Ralph Kerrebijn

Personal information
- Full name: Ralph Max Alexander Kerrebijn
- Date of birth: 16 May 1999 (age 27)
- Place of birth: Dordrecht, Netherlands
- Height: 1.83 m (6 ft 0 in)
- Position: Midfielder

Team information
- Current team: Ekenäs IF
- Number: 34

Youth career
- 2019–2021: Oakville Blue Devils

Senior career*
- Years: Team / Apps / (Gls)
- 2021: Žarkovo / 1 / (0)
- 2021–2022: Budućnost Dobanovci / 0 / (0)
- 2022–2023: Mons Calpe / 1 / (0)
- 2023: Irodotos / 2 / (1)
- 2023–2024: Tolmin / 22 / (6)
- 2024–2025: ACV / 0 / (0)
- 2026–: Ekenäs IF / 16 / (2)

= Ralph Kerrebijn =

Dutch footballer (born 1999)

Ralph Max Alexander Kerrebijn (born 16 May 1999) is a Dutch footballer who plays as a midfielder for Ykkösliiga club Ekenäs IF.

==Early life==
In 2014, Kerrebijn moved to Canada.
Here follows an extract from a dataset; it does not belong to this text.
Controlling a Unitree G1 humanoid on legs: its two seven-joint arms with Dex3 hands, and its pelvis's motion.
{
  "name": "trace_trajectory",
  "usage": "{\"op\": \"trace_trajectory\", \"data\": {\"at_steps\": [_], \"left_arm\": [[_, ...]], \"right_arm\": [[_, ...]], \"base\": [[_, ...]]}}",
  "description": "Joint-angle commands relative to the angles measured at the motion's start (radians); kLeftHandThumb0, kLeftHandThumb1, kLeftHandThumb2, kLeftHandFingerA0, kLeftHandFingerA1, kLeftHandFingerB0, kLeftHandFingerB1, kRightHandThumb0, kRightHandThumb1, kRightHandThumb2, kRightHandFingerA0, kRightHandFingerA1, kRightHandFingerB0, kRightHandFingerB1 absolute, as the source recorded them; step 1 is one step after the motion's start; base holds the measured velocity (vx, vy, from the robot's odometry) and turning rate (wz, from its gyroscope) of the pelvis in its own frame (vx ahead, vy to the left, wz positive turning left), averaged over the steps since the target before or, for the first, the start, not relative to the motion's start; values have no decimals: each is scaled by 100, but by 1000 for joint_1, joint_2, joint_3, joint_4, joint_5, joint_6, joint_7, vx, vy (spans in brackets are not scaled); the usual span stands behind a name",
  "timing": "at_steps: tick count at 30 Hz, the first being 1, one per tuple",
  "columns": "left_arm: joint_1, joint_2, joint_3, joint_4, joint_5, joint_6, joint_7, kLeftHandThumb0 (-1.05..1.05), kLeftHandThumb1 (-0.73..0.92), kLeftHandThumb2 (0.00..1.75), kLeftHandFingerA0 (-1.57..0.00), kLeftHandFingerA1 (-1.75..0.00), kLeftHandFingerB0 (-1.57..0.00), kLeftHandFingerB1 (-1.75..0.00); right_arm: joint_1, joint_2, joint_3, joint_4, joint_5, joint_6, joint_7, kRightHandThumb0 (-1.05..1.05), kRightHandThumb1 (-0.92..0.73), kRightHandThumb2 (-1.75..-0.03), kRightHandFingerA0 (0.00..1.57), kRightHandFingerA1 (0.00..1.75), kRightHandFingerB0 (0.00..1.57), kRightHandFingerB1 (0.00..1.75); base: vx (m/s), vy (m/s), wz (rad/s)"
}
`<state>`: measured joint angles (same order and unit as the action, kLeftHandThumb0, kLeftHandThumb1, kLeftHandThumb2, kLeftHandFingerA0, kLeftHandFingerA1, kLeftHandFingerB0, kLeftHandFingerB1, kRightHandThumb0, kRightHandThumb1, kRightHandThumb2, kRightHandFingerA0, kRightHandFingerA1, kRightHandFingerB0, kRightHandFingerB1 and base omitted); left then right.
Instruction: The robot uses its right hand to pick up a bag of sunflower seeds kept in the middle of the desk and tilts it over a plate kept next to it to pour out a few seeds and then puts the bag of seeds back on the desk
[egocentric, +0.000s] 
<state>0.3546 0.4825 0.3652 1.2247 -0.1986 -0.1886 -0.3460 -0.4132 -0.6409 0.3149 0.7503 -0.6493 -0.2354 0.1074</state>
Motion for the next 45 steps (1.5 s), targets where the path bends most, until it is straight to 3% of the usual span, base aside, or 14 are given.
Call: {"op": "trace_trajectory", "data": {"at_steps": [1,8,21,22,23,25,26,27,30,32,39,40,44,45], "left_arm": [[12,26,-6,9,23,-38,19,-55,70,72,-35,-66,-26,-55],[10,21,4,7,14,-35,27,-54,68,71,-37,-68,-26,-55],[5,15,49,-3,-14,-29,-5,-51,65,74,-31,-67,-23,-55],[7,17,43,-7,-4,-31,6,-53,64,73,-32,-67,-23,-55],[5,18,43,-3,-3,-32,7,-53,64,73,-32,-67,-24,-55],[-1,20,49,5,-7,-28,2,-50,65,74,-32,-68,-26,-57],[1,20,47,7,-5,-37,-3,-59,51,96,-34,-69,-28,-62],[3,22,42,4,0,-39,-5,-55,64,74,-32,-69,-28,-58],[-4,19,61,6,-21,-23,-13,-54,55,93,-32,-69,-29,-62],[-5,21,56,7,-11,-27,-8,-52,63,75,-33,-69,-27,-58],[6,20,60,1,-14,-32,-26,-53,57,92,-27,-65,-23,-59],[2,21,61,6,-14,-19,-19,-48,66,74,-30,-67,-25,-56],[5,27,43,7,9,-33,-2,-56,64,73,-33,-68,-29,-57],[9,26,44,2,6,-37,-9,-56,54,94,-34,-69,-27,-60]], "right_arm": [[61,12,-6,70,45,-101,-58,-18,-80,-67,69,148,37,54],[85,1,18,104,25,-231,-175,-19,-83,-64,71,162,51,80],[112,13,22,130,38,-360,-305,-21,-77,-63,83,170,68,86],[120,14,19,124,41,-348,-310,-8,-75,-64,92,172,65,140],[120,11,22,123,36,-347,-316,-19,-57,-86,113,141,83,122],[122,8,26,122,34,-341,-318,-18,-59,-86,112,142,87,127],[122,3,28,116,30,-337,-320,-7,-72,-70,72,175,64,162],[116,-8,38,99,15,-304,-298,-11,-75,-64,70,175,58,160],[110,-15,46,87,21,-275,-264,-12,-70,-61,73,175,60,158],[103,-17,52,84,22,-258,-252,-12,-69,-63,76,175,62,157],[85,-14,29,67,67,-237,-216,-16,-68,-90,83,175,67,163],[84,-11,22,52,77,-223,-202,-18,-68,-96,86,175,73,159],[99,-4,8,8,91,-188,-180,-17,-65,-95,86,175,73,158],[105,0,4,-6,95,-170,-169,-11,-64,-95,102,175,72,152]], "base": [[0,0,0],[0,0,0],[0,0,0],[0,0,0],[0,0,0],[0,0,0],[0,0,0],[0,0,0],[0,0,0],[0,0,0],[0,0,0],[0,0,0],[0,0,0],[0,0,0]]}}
He played soccer there with the Oakville Blue Devils. While in Canada, he graduated from the Rotman Commerce program at the University of Toronto. He was a lab assistant at the BMO Finance Research and Trading Lab.

==Club career==
In 2021, he signed for Serbian side Žarkovo. On 14 May 2021, he debuted for Žarkovo during a 2–0 win over Trayal.

In March 2026, Kerrebijn signed with Ykkösliiga club Ekenäs IF.